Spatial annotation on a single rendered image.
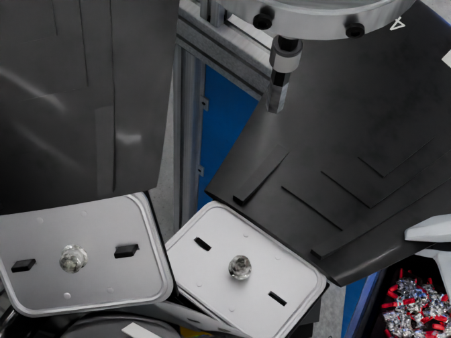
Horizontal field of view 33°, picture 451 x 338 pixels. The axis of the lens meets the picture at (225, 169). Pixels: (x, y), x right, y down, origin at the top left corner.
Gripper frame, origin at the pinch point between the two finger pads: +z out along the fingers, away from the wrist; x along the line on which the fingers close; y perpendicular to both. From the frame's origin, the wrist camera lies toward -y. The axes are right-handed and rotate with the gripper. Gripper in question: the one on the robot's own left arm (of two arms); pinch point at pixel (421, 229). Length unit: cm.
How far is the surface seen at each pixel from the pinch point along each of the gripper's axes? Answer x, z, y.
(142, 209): -10.8, 16.7, 3.5
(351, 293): 78, -12, -15
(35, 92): -14.7, 21.6, -0.4
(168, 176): 124, 22, -51
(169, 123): 125, 23, -66
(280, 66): -22.6, 11.4, 2.1
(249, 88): 42, 9, -32
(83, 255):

────────────────────────────────────────

What lines in the listing above hold the string "gripper"? List them.

Problem solution:
Gripper frame, origin at the pinch point between the two finger pads: +z out along the fingers, away from the wrist; x along the line on which the fingers close; y perpendicular to both. From the frame's origin, the wrist camera lies toward -y. The axes are right-handed and rotate with the gripper. Gripper in question: the one on the robot's own left arm (of two arms); pinch point at pixel (421, 229). Length unit: cm.
How far is the surface seen at each pixel from the pinch point along each of the gripper's axes? Answer x, z, y.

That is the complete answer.